_Required work:_ Each line of the listing that includes "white" should be reported.

_Material for this exercise:_

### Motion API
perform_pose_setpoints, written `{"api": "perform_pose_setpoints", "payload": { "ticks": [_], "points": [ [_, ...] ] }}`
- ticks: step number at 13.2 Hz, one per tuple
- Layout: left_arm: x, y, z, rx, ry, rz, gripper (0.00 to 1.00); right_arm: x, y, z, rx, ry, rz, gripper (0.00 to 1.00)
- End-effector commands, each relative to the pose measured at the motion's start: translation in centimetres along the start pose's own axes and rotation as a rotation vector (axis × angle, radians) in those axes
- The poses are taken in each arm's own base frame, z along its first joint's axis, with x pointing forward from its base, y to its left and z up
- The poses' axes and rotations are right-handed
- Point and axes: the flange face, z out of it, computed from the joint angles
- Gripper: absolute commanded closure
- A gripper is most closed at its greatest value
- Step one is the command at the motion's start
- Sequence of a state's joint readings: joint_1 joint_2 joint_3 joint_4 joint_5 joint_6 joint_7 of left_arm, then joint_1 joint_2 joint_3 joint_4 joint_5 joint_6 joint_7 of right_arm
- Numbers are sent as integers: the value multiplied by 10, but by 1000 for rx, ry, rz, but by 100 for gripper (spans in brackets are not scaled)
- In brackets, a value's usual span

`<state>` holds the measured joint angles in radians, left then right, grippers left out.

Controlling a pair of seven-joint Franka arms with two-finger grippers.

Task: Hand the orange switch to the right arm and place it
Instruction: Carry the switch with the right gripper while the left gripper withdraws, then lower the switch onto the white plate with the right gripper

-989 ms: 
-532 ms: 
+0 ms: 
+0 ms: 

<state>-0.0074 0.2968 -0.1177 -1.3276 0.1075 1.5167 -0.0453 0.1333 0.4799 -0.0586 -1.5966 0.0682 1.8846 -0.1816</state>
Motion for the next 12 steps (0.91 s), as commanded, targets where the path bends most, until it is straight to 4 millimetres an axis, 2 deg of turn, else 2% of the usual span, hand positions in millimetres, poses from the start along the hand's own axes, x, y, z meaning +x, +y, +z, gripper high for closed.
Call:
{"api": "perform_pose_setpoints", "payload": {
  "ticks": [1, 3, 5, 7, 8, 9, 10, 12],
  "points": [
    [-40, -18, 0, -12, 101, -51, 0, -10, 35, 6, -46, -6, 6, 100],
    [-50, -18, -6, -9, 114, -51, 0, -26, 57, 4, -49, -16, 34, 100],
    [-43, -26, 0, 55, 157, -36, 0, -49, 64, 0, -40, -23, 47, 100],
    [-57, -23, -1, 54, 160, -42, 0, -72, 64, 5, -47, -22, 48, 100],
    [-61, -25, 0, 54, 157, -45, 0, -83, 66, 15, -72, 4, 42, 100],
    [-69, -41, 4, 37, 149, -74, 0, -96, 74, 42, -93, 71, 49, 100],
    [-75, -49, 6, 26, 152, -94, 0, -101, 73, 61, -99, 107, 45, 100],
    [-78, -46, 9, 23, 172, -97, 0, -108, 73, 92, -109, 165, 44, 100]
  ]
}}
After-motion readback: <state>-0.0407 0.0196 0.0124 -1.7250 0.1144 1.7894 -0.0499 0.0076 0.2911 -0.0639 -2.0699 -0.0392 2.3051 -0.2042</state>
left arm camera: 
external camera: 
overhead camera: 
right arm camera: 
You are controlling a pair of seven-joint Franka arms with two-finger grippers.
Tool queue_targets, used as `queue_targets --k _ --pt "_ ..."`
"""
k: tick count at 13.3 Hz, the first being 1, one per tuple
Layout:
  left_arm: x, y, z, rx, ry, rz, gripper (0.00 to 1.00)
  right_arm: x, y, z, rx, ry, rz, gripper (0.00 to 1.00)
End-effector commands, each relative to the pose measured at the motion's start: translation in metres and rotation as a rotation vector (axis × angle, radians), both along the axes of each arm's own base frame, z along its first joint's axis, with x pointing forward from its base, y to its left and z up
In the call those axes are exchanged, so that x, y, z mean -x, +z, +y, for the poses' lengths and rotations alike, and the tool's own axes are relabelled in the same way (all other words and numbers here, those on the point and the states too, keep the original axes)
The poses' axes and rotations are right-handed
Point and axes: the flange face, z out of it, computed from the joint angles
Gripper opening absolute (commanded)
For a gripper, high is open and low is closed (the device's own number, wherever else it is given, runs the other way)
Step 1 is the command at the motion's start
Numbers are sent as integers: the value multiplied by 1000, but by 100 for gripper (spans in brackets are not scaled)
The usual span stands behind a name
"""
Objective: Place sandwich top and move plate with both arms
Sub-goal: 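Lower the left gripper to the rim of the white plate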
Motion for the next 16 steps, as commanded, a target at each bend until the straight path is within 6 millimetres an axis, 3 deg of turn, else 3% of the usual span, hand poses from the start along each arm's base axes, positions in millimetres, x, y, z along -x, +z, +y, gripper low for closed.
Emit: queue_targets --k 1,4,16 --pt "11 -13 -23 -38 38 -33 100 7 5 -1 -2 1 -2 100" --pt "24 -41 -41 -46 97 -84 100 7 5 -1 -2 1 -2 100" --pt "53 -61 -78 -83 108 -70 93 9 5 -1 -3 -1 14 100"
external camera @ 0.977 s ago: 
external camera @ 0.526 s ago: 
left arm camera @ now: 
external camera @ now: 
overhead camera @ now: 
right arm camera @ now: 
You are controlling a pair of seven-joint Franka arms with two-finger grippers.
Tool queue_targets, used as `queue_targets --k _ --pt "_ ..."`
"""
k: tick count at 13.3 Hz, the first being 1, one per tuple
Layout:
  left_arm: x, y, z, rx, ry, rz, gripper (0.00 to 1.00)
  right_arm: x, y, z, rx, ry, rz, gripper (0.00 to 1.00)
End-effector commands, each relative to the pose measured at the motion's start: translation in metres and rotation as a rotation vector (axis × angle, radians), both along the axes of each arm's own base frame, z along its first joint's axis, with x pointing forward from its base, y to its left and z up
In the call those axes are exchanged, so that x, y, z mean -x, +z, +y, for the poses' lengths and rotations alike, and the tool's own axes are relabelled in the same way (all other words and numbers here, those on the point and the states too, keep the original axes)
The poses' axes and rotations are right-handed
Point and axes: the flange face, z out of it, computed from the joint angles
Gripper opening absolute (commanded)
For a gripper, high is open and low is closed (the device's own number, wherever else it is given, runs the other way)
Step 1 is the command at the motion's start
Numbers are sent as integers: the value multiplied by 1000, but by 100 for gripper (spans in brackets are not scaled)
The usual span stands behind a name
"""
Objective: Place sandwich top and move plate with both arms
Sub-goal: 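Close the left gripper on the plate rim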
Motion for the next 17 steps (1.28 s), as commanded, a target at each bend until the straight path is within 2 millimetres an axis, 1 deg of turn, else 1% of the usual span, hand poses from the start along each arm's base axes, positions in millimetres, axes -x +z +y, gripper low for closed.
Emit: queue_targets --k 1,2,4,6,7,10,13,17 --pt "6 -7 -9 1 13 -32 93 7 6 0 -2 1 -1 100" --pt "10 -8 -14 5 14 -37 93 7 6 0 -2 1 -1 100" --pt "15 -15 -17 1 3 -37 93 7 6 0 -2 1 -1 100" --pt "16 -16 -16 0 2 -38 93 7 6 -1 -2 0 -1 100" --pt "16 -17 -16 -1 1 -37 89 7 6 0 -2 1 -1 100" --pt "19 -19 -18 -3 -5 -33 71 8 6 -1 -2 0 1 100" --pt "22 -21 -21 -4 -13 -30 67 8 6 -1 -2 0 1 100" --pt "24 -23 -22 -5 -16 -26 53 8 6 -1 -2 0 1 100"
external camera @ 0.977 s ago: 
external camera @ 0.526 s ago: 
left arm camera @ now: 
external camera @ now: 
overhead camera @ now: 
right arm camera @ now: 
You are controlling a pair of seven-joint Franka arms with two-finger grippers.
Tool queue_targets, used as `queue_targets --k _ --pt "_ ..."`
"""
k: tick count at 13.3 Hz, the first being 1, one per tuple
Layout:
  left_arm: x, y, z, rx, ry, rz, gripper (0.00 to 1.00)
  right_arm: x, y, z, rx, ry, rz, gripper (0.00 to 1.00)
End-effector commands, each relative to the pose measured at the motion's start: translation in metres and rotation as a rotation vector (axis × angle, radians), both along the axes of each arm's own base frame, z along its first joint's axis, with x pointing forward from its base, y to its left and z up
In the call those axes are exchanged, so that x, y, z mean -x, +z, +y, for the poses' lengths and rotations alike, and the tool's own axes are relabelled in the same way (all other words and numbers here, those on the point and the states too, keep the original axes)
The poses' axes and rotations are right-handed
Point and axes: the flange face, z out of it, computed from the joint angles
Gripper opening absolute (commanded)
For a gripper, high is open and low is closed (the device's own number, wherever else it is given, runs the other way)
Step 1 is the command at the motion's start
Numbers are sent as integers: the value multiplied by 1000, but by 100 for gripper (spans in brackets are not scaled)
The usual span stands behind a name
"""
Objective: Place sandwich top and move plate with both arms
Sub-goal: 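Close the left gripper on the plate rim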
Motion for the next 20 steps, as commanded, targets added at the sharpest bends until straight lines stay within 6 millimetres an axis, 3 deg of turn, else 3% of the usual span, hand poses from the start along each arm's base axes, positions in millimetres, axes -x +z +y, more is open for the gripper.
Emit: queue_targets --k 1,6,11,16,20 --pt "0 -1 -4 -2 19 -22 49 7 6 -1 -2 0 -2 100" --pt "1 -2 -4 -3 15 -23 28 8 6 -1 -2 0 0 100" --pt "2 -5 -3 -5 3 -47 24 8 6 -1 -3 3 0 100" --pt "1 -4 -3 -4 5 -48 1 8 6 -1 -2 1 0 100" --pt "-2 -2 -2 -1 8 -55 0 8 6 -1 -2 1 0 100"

_Your response:_
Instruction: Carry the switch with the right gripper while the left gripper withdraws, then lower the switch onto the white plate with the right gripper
Sub-goal: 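Lower the left gripper to the rim of the white plate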

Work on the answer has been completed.